# Easier on the eyes ? LCD:CRT



## kapeed1986 (May 7, 2005)

Guys, some help here!

I plan to buy an LCD monitor with my new PC. The main reason is that my eyes are very sensitive and I dont want to increase the power of my specs. 
But in the latest Digit I read that LCDs work fine only in their native resolutions. How would it affect a game running @ 640x480 or text  ? I also wish to keep my reso.@ 800x600 so that the on screen text isnt too small, thereby causing strain to the eyes. Also, the fonts may blur in a non-native resolution in a LCD, thereby causing further eye strains..
I also heard that modern CRTs have low emission levels. is it true that new CRTs take it easier on the eyes ?

Should I opt for an LCD or vanilla CRT ?


----------



## drvarunmehta (May 7, 2005)

All LCD's are easier on the eyes even compared to the latest CRT's.
 A 15" LCD will have a native resolution of 1024x768. If you find text hard to read and reduce the resolution to 800x600, the display won't be as sharp.
 LCD's aren't meant for gaming because of low refresh rates.

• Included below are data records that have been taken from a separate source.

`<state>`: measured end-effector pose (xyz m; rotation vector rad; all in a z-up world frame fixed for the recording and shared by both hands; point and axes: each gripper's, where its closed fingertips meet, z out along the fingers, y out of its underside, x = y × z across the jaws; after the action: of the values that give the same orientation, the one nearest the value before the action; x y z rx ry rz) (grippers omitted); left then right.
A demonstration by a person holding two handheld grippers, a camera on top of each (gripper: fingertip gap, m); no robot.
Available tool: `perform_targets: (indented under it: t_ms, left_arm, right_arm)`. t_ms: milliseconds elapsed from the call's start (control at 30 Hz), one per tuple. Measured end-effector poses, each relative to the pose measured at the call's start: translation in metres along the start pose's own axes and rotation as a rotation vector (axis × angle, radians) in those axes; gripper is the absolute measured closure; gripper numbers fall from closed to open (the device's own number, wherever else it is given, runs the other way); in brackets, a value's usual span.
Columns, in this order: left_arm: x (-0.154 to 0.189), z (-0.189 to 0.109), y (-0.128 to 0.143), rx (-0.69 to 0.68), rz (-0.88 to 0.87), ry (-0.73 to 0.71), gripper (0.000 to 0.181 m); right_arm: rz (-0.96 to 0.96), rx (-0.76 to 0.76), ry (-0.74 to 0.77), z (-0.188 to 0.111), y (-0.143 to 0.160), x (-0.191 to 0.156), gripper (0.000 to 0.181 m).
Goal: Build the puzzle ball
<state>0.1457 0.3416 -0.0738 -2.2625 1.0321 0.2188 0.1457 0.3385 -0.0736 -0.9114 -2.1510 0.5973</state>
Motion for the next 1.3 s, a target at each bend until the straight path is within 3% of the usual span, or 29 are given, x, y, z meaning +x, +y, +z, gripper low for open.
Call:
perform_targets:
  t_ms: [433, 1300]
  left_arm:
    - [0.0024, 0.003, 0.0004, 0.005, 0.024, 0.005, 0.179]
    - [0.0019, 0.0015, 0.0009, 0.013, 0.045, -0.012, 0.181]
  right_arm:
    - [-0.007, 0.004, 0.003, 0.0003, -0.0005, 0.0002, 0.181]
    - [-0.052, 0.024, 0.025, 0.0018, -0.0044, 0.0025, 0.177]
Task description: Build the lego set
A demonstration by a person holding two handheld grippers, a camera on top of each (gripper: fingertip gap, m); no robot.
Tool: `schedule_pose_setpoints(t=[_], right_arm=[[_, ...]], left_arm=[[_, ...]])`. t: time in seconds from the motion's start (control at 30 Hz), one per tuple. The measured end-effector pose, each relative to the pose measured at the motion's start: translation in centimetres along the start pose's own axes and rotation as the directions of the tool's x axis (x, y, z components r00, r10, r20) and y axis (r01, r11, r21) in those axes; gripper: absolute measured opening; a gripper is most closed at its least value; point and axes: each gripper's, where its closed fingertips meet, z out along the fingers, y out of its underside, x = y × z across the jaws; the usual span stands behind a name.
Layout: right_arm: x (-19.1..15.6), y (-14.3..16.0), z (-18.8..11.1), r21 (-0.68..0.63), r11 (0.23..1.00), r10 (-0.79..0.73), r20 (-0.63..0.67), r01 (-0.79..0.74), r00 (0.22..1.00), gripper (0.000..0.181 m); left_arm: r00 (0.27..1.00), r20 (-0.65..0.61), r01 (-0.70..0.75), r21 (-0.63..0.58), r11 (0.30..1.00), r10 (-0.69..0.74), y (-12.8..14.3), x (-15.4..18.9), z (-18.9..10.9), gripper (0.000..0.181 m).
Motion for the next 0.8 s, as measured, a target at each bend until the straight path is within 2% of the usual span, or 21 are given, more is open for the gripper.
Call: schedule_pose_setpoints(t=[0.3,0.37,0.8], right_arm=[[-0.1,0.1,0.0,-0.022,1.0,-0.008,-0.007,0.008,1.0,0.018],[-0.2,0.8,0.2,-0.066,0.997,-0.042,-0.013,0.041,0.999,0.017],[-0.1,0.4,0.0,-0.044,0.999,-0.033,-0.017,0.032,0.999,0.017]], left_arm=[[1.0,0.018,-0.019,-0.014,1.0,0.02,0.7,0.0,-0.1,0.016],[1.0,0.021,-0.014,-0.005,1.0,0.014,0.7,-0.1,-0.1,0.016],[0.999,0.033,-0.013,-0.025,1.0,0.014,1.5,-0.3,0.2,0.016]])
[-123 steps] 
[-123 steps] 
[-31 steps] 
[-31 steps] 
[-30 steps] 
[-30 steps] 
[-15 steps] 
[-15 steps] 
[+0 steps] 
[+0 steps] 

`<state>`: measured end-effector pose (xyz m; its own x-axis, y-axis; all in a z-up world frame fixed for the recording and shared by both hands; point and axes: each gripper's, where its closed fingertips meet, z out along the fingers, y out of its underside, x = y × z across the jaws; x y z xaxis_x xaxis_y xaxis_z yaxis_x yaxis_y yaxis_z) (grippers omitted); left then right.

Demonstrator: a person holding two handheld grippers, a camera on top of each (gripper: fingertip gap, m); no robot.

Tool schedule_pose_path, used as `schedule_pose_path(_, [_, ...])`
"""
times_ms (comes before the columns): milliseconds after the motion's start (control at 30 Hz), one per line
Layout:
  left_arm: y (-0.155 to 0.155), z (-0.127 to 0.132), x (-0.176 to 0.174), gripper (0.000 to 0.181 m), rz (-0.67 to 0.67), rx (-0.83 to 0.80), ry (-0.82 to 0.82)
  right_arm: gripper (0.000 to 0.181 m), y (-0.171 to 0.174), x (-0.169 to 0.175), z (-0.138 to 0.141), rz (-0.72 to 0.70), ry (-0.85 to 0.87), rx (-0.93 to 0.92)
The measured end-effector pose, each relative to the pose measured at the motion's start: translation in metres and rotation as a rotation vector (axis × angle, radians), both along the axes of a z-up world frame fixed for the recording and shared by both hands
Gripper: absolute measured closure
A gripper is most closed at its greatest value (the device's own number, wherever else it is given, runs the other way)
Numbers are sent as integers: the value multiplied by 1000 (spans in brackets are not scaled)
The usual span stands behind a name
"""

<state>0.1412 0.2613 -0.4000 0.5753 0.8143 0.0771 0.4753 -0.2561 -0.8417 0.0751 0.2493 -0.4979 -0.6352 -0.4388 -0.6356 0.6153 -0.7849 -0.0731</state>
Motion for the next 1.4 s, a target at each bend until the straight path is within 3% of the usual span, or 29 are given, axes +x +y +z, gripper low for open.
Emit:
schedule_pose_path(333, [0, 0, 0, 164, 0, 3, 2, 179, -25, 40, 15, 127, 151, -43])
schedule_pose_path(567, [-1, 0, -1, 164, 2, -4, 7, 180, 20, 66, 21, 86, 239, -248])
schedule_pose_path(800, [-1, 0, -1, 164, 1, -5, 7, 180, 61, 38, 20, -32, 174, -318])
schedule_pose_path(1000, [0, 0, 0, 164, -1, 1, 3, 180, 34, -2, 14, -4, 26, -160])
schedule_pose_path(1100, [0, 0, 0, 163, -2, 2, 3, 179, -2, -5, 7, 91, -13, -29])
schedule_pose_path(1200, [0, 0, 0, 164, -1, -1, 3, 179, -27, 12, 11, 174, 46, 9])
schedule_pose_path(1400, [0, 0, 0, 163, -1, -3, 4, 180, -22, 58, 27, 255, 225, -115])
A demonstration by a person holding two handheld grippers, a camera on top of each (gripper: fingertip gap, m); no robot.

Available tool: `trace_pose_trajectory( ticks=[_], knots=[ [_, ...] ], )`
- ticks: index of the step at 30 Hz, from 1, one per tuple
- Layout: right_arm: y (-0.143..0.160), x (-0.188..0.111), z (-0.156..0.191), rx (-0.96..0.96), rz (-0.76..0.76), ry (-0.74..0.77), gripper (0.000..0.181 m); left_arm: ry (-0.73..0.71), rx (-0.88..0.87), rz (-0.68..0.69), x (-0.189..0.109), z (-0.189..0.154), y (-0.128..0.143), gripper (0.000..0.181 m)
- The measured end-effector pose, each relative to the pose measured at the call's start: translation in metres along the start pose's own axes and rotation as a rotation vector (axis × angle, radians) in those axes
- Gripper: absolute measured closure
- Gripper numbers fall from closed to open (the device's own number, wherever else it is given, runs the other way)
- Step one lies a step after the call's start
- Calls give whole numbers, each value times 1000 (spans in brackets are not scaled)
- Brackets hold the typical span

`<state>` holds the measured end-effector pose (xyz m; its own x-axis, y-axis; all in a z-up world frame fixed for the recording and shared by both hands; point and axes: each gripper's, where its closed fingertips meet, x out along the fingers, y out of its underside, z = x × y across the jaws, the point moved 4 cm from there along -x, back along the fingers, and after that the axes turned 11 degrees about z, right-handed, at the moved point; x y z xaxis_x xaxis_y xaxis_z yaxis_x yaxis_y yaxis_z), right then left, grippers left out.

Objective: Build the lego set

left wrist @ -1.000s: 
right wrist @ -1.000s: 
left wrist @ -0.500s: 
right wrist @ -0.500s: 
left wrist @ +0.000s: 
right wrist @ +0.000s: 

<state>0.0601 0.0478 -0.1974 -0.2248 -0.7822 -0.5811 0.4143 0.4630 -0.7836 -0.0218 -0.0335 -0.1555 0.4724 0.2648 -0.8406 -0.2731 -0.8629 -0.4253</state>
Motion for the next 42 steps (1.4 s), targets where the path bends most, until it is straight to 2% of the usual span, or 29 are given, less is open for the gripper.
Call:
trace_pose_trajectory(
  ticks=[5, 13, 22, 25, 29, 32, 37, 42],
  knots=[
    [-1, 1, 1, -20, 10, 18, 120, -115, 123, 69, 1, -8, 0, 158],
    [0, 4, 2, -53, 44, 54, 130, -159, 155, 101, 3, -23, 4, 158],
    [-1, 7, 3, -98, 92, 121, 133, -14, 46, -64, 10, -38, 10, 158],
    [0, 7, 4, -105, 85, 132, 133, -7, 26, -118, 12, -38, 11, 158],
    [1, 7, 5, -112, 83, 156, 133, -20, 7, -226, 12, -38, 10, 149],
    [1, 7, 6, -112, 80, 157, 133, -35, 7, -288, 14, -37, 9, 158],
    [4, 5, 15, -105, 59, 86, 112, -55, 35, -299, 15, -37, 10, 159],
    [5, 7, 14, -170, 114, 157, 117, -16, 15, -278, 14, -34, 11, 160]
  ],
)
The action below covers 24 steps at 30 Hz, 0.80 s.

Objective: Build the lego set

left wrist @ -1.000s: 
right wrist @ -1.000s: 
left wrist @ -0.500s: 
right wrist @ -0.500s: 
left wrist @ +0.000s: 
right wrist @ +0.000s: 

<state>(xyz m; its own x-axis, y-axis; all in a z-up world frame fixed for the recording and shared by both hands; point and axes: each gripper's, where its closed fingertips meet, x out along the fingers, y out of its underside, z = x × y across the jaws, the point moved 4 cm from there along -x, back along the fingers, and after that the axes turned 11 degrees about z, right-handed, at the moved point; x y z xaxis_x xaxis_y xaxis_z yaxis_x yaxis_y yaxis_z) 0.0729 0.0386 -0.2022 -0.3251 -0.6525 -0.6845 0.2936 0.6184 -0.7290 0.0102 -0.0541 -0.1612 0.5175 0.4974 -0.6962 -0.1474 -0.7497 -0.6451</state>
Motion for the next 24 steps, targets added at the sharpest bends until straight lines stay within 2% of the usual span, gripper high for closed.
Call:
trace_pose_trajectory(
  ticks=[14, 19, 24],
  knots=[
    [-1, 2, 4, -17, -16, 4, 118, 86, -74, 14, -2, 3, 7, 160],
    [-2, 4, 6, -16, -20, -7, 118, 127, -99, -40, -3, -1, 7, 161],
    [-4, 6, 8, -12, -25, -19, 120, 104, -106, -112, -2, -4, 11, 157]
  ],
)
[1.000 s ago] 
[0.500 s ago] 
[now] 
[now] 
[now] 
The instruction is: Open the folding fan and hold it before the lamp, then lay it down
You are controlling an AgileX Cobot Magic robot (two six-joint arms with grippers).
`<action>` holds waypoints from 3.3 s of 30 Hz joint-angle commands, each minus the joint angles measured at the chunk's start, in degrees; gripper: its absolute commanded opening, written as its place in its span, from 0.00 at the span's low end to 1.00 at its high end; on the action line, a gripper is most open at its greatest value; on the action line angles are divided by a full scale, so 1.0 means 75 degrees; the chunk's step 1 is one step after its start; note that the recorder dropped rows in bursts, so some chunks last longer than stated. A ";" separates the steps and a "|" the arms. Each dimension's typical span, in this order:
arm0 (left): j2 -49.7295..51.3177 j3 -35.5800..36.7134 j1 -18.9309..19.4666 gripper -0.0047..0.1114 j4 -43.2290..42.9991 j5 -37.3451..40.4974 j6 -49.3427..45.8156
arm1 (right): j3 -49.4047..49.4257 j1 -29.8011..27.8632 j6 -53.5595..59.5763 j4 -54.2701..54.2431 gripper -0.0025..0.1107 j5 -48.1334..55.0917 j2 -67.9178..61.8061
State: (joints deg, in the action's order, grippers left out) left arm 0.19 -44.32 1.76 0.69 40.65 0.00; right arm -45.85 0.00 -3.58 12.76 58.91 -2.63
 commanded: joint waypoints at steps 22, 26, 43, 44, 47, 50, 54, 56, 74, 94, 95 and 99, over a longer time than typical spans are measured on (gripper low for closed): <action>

Games will be slightly blurry compared to CRT's. Running a game at 640x480 make it look even worse.

What do you mean by 'Easier on the eyes'?
If you mean sharp text and graphics at a resolution of your choice which is easily legible, then go for CRT.
If you mean less radiation given out by the monitor which harms your eyes irrespective of how sharp the display is, go for LCD.


----------



## nix (May 7, 2005)

*hi*

if you find it hard to read at high resolutions, you can increase the size of text displayed at that resoultion. go to properties-settings-advanced- increase the DPI setting, reading will be easier now. 

hope this helped.


----------



## mail2and (May 7, 2005)

i heard small??? 1024x768 appears perfect on a 15" lcd..  heck even a 14" lcd display text perfectly...


----------



## pradeep_chauhan (May 7, 2005)

As far as eye comfort is of prime importance there is nothing to beat a crt monitor with a anti glare screen from 3com. This setup beats all the tft flat monitors out there also a crt gives a much crisp and ghost free image / text readout. I for one would recommend that you get a good crt monitor (17") with a 3com screen.


----------



## rohanbee (May 10, 2005)

I bought a lcd samsung 15" for precisly the same reason. Yes i think there is a difference i feel much less strain than before.

Regarding the resolution yes text does seem to get blurred, first time i htought there was something wrong with my screen and then it was the same thing on all the Lcd's that i checked out.

Also i have to agree my samsung 17" crt monitor preforms much better than my samsung lcd 152s as far as games are conceerned.

Also if still you do buy a crt then use the anti-glare screen from 3M there is no competition to them in this regard, all the other brands are useless i have tried quite a few myself.


----------